## PROBLEM TO WORK ON:
Search the lines of the records for the word "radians", and copy every line that has it.

(Extracted data entries)
================================

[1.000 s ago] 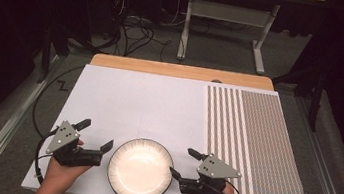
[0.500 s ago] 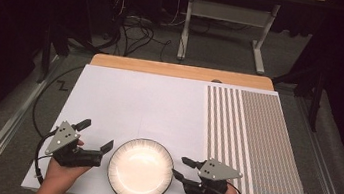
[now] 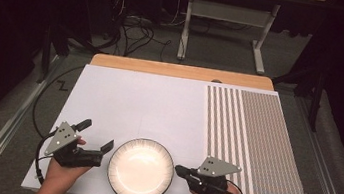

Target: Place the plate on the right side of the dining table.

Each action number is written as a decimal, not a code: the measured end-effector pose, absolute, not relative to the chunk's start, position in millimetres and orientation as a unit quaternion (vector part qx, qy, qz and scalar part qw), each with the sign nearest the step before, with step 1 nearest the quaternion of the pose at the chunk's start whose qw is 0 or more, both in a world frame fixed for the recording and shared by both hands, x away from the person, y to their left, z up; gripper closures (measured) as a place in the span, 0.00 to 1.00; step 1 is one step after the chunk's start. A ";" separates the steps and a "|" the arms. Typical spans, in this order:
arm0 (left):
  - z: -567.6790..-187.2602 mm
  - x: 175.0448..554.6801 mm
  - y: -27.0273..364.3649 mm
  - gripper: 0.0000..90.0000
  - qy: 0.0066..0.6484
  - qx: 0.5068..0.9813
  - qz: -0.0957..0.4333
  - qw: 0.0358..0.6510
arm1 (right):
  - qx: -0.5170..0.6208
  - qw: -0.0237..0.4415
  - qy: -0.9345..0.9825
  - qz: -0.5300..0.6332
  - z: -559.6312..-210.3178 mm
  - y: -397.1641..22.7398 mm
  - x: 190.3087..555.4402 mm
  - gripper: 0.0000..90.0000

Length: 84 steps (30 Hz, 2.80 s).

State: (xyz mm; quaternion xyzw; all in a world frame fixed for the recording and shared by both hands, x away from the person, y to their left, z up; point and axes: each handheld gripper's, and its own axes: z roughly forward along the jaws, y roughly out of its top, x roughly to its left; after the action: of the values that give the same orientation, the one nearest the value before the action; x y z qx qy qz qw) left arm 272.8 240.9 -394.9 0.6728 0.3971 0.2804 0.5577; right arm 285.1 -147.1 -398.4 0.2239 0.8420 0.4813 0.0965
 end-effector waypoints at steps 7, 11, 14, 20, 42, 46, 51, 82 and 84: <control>-394.9 272.9 241.2 0.01 0.398 0.671 0.279 0.560 | 0.217 0.096 0.857 0.458 -401.9 -139.8 283.7 1.00; -393.7 271.7 241.5 0.01 0.398 0.671 0.277 0.560 | 0.214 0.095 0.867 0.440 -403.0 -136.8 284.0 1.00; -393.6 271.5 241.5 0.01 0.398 0.671 0.277 0.561 | 0.212 0.089 0.871 0.434 -403.1 -135.3 283.8 1.00; -393.1 271.3 241.8 0.01 0.396 0.669 0.283 0.561 | 0.210 0.087 0.875 0.428 -402.1 -132.9 283.5 1.00; -393.5 272.6 239.8 0.01 0.394 0.671 0.277 0.564 | 0.209 0.094 0.885 0.406 -399.7 -127.8 284.4 1.00; -393.5 272.7 240.0 0.01 0.394 0.671 0.277 0.564 | 0.208 0.096 0.886 0.404 -399.4 -126.7 284.0 1.00; -393.3 272.6 240.4 0.01 0.393 0.672 0.277 0.564 | 0.207 0.097 0.887 0.402 -399.4 -125.7 284.2 1.00; -391.5 271.7 241.8 0.01 0.391 0.668 0.276 0.570 | 0.195 0.081 0.888 0.408 -404.4 -104.1 283.9 1.00; -391.6 272.0 241.6 0.01 0.391 0.668 0.276 0.570 | 0.197 0.081 0.888 0.408 -404.5 -104.2 283.9 1.00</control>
State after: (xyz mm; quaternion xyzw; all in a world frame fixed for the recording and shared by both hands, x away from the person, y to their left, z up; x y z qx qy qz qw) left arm 272.0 241.6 -391.6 0.6684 0.3906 0.2757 0.5697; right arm 283.9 -104.2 -404.5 0.1966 0.8880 0.4077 0.0810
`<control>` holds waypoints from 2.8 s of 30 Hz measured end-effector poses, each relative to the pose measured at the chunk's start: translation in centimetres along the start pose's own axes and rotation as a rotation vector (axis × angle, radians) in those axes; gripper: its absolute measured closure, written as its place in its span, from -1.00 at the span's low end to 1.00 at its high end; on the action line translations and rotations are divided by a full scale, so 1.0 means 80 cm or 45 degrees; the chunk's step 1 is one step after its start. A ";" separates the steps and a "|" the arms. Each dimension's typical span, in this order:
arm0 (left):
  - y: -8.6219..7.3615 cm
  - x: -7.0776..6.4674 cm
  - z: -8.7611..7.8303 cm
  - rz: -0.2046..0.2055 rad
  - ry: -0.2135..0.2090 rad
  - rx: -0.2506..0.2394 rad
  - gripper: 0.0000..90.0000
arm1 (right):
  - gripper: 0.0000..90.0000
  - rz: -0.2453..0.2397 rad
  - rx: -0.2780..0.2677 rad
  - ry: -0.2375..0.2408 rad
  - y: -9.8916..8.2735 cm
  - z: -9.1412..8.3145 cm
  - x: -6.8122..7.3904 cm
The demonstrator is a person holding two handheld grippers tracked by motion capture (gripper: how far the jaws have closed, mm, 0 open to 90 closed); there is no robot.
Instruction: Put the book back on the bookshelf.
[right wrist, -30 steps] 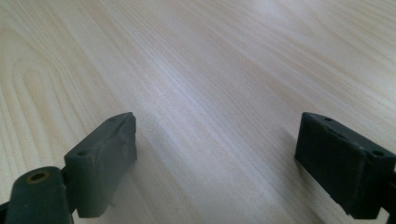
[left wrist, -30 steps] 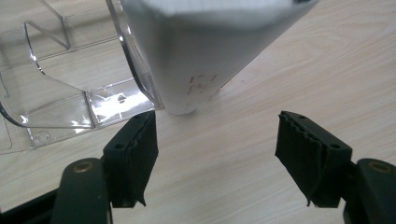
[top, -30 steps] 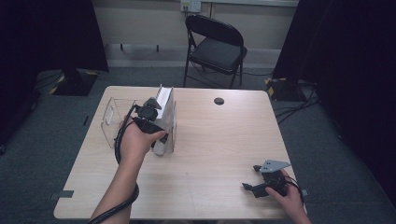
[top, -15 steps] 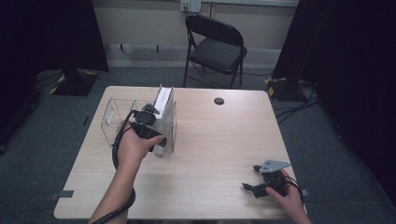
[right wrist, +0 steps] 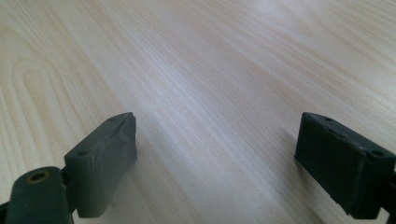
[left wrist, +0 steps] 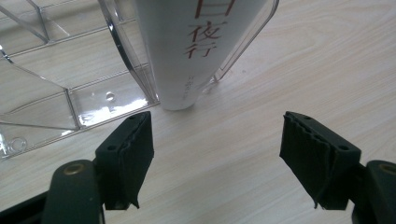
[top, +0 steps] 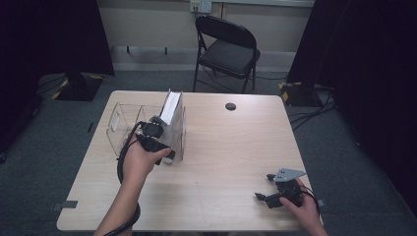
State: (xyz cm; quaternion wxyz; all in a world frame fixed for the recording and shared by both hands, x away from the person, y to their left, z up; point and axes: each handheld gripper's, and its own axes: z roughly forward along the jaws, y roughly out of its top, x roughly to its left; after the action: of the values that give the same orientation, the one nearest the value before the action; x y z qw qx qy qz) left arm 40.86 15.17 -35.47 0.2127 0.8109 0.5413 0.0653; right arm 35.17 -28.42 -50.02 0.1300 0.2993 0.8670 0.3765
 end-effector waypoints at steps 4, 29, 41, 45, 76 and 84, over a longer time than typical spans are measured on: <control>-0.005 0.000 0.005 0.006 -0.004 0.009 -0.44 | -0.74 -0.001 0.001 0.000 0.000 0.000 0.000; -0.039 0.002 0.021 0.046 -0.037 0.001 -0.45 | -0.74 -0.001 0.003 0.003 0.000 0.000 0.000; -0.053 0.008 0.034 0.023 -0.062 -0.007 -0.44 | -0.74 0.002 0.002 0.002 0.000 0.000 0.000; -0.056 0.010 0.038 0.010 -0.056 -0.025 -0.44 | -0.74 -0.001 0.003 0.002 0.000 0.000 0.000; -0.089 0.032 0.056 -0.003 -0.025 -0.021 -0.44 | -0.74 -0.001 0.003 0.002 0.000 0.000 0.000; -0.101 0.039 0.058 -0.011 -0.013 -0.027 -0.47 | -0.74 -0.001 0.003 0.002 0.000 0.000 0.000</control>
State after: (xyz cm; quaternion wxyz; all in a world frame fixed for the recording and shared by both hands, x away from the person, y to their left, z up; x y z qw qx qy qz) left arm 36.85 19.34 -43.37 0.2241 0.8065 0.5431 0.0660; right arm 35.15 -28.44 -50.01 0.1292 0.2988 0.8676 0.3758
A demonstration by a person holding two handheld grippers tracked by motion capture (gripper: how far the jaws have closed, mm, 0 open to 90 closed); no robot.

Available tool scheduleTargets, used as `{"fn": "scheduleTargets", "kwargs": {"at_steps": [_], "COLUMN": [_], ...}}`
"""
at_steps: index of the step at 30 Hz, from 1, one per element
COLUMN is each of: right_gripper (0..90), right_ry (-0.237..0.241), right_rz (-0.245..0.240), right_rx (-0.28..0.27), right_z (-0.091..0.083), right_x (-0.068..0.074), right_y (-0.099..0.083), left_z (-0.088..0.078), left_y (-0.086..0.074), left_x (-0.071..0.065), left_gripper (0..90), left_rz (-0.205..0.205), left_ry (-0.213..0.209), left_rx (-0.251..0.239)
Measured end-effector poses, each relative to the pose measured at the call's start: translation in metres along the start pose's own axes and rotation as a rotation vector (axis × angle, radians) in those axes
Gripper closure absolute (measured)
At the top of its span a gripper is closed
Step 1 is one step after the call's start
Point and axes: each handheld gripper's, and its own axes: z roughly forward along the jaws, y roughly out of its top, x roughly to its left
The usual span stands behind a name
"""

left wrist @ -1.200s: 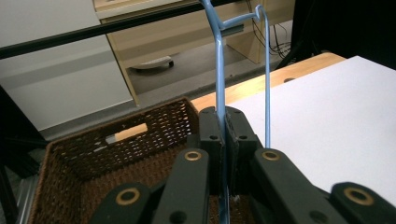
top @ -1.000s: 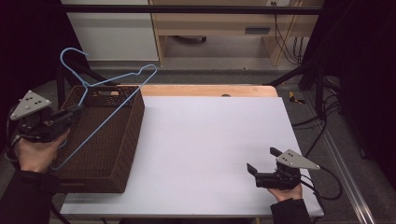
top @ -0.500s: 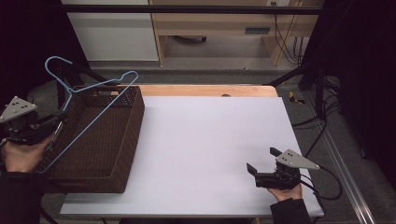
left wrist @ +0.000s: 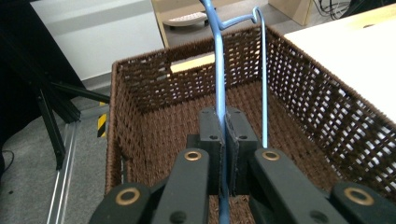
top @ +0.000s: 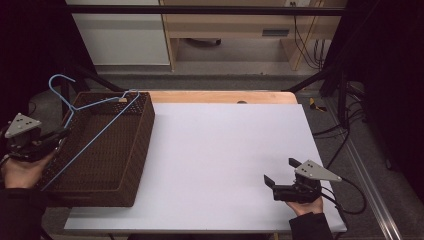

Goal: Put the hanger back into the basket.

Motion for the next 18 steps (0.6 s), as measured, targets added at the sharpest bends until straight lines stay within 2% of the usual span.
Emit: {"fn": "scheduleTargets", "kwargs": {"at_steps": [5,10,13,18], "right_gripper": [0.6,0.6,0.6,0.6], "right_ry": [0.001,0.001,0.001,0.002], "right_rz": [-0.001,0.000,-0.002,0.000], "right_rx": [0.001,0.002,0.003,0.007], "right_z": [0.001,0.001,0.001,0.001], "right_x": [0.000,0.000,0.000,0.000], "right_y": [0.000,0.000,0.000,-0.001], "left_z": [0.006,0.011,0.016,0.025], "left_y": [-0.005,-0.001,0.001,0.000], "left_x": [-0.002,-0.009,-0.008,-0.006], "left_gripper": [86.4,86.4,86.4,86.5], "left_rz": [0.014,0.049,0.061,0.058], "left_ry": [0.006,0.012,0.014,0.022], "left_rx": [0.015,0.026,0.037,0.054]}}
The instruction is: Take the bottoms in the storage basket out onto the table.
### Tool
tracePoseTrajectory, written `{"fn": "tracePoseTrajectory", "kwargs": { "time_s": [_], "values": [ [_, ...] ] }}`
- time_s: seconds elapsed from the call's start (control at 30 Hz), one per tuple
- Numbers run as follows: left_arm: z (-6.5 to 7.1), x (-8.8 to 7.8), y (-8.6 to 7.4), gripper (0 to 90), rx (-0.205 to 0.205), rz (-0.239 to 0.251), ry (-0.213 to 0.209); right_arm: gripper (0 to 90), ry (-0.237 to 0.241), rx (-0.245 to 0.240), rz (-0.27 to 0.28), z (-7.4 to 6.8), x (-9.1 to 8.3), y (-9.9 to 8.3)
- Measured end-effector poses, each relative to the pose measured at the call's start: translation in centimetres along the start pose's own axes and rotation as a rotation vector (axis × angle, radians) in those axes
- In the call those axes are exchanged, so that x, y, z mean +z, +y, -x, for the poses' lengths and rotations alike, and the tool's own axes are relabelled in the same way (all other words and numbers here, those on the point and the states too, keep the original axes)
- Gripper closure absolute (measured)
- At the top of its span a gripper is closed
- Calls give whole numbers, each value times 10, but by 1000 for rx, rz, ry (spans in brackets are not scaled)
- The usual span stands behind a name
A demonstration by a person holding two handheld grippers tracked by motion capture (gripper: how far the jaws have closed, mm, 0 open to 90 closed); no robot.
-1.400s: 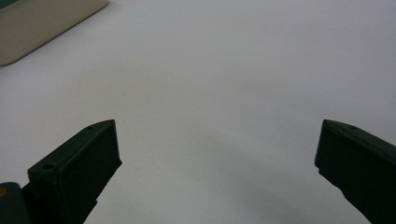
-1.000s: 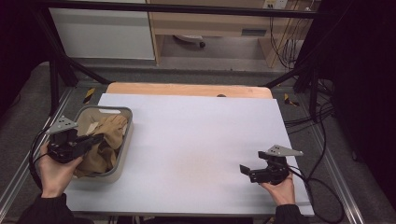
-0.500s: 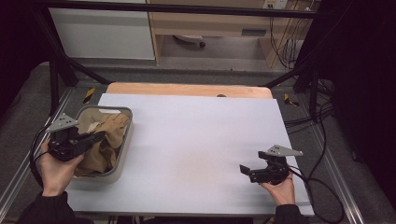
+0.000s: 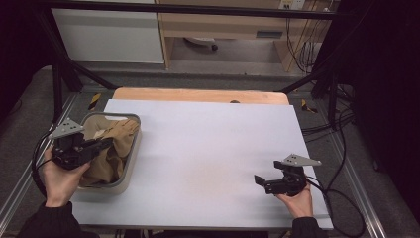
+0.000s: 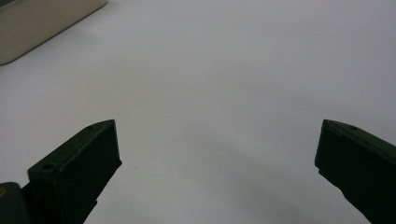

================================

## ANSWER TO THE PROBLEM:
`<control>` holds waypoints from 2.8 s of 30 Hz measured end-effector poses, each relative to the pose measured at the chunk's start: translation in centimetres along the start pose's own axes and rotation as a rotation vector (axis × angle, radians) in those axes; gripper: its absolute measured closure, written as its place in its span, from -1.00 at the span's low end to 1.00 at its high end; on the action line translations and rotations are divided by a full scale, so 1.0 means 80 cm or 45 degrees; the chunk's step 1 is one step after its start. A ";" separates the steps and a "|" the arms. Each dimension's typical span, in this order:
Measured end-effector poses, each relative to the pose measured at the call's start: translation in metres along the start pose's own axes and rotation as a rotation vector (axis × angle, radians) in those axes
- Measured end-effector poses, each relative to the pose measured at the call's start: translation in centimetres along the start pose's own axes and rotation as a rotation vector (axis × angle, radians) in those axes

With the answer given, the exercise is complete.